(Data extracted from a collection)
----------------------------------------

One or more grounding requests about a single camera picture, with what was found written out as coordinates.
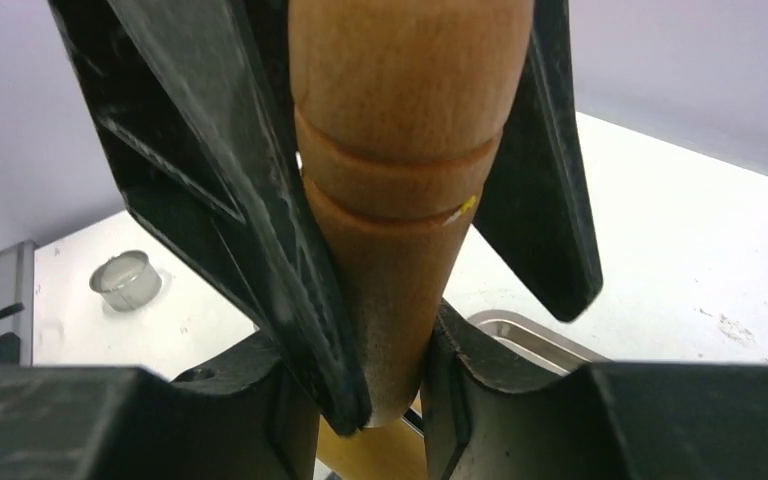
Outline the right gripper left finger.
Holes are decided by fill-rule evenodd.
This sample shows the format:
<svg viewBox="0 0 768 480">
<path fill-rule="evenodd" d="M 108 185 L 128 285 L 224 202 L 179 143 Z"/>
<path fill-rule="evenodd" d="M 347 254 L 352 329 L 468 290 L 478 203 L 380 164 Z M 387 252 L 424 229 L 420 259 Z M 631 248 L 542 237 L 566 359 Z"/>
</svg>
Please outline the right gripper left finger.
<svg viewBox="0 0 768 480">
<path fill-rule="evenodd" d="M 261 332 L 171 382 L 0 365 L 0 479 L 309 479 L 318 430 Z"/>
</svg>

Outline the stainless steel tray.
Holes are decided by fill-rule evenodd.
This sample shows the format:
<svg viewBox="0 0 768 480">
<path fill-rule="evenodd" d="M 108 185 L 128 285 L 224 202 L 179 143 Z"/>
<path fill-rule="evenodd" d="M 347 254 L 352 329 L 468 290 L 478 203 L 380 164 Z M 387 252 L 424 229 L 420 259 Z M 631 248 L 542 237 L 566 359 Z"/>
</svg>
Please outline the stainless steel tray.
<svg viewBox="0 0 768 480">
<path fill-rule="evenodd" d="M 610 361 L 517 312 L 484 310 L 467 321 L 529 362 L 557 375 L 567 375 L 586 363 Z"/>
</svg>

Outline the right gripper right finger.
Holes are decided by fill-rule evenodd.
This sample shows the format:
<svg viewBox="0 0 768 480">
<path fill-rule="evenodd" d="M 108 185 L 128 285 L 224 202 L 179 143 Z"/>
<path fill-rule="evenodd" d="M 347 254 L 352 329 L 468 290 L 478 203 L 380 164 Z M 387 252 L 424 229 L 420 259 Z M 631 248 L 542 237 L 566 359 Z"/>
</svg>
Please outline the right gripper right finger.
<svg viewBox="0 0 768 480">
<path fill-rule="evenodd" d="M 768 364 L 561 376 L 443 305 L 421 403 L 433 479 L 768 479 Z"/>
</svg>

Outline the wooden rolling pin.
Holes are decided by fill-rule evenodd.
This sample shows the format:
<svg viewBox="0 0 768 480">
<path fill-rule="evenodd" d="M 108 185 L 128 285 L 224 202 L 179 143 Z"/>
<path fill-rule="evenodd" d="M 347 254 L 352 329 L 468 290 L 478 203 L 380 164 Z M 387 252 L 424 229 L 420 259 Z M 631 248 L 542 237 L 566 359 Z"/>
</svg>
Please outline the wooden rolling pin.
<svg viewBox="0 0 768 480">
<path fill-rule="evenodd" d="M 335 258 L 372 404 L 319 434 L 345 479 L 423 479 L 415 401 L 435 316 L 525 65 L 530 1 L 293 1 L 302 180 Z"/>
</svg>

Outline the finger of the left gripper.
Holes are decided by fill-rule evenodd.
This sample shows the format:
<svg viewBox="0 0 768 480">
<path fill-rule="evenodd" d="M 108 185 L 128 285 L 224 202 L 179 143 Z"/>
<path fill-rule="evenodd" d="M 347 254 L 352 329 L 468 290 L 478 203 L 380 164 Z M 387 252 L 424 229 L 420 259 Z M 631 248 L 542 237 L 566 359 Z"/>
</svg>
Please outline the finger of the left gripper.
<svg viewBox="0 0 768 480">
<path fill-rule="evenodd" d="M 556 320 L 575 321 L 599 295 L 566 1 L 535 4 L 526 64 L 473 224 Z"/>
<path fill-rule="evenodd" d="M 248 315 L 334 432 L 371 414 L 305 198 L 285 1 L 49 5 L 127 211 Z"/>
</svg>

----------------------------------------

## WHAT YOU WILL DO
Output all entries unchanged; skip the pictures.

## EXERCISE RESULT
One or more grounding requests about a single camera picture, with what was found written out as coordinates.
Outline the right gripper left finger.
Holes are decided by fill-rule evenodd.
This sample shows the format:
<svg viewBox="0 0 768 480">
<path fill-rule="evenodd" d="M 108 185 L 128 285 L 224 202 L 179 143 Z"/>
<path fill-rule="evenodd" d="M 347 254 L 352 329 L 468 290 L 478 203 L 380 164 Z M 387 252 L 424 229 L 420 259 Z M 631 248 L 542 237 L 566 359 Z"/>
</svg>
Please outline the right gripper left finger.
<svg viewBox="0 0 768 480">
<path fill-rule="evenodd" d="M 261 332 L 171 382 L 0 365 L 0 479 L 309 479 L 318 430 Z"/>
</svg>

Outline the stainless steel tray.
Holes are decided by fill-rule evenodd.
This sample shows the format:
<svg viewBox="0 0 768 480">
<path fill-rule="evenodd" d="M 108 185 L 128 285 L 224 202 L 179 143 Z"/>
<path fill-rule="evenodd" d="M 347 254 L 352 329 L 468 290 L 478 203 L 380 164 Z M 387 252 L 424 229 L 420 259 Z M 631 248 L 542 237 L 566 359 Z"/>
</svg>
Please outline the stainless steel tray.
<svg viewBox="0 0 768 480">
<path fill-rule="evenodd" d="M 610 361 L 517 312 L 484 310 L 467 321 L 529 362 L 557 375 L 567 375 L 586 363 Z"/>
</svg>

Outline the right gripper right finger.
Holes are decided by fill-rule evenodd.
This sample shows the format:
<svg viewBox="0 0 768 480">
<path fill-rule="evenodd" d="M 108 185 L 128 285 L 224 202 L 179 143 Z"/>
<path fill-rule="evenodd" d="M 347 254 L 352 329 L 468 290 L 478 203 L 380 164 Z M 387 252 L 424 229 L 420 259 Z M 631 248 L 542 237 L 566 359 Z"/>
</svg>
Please outline the right gripper right finger.
<svg viewBox="0 0 768 480">
<path fill-rule="evenodd" d="M 768 364 L 561 376 L 443 305 L 421 403 L 433 479 L 768 479 Z"/>
</svg>

Outline the wooden rolling pin.
Holes are decided by fill-rule evenodd.
This sample shows the format:
<svg viewBox="0 0 768 480">
<path fill-rule="evenodd" d="M 108 185 L 128 285 L 224 202 L 179 143 Z"/>
<path fill-rule="evenodd" d="M 347 254 L 352 329 L 468 290 L 478 203 L 380 164 Z M 387 252 L 424 229 L 420 259 Z M 631 248 L 542 237 L 566 359 Z"/>
</svg>
Please outline the wooden rolling pin.
<svg viewBox="0 0 768 480">
<path fill-rule="evenodd" d="M 335 258 L 372 404 L 319 434 L 345 479 L 423 479 L 415 401 L 435 316 L 525 65 L 530 1 L 293 1 L 302 180 Z"/>
</svg>

Outline the finger of the left gripper.
Holes are decided by fill-rule evenodd.
This sample shows the format:
<svg viewBox="0 0 768 480">
<path fill-rule="evenodd" d="M 108 185 L 128 285 L 224 202 L 179 143 Z"/>
<path fill-rule="evenodd" d="M 347 254 L 352 329 L 468 290 L 478 203 L 380 164 Z M 387 252 L 424 229 L 420 259 Z M 631 248 L 542 237 L 566 359 Z"/>
</svg>
Please outline the finger of the left gripper.
<svg viewBox="0 0 768 480">
<path fill-rule="evenodd" d="M 556 320 L 575 321 L 599 295 L 566 1 L 535 4 L 526 64 L 473 224 Z"/>
<path fill-rule="evenodd" d="M 248 315 L 334 432 L 371 414 L 305 198 L 285 1 L 49 5 L 127 211 Z"/>
</svg>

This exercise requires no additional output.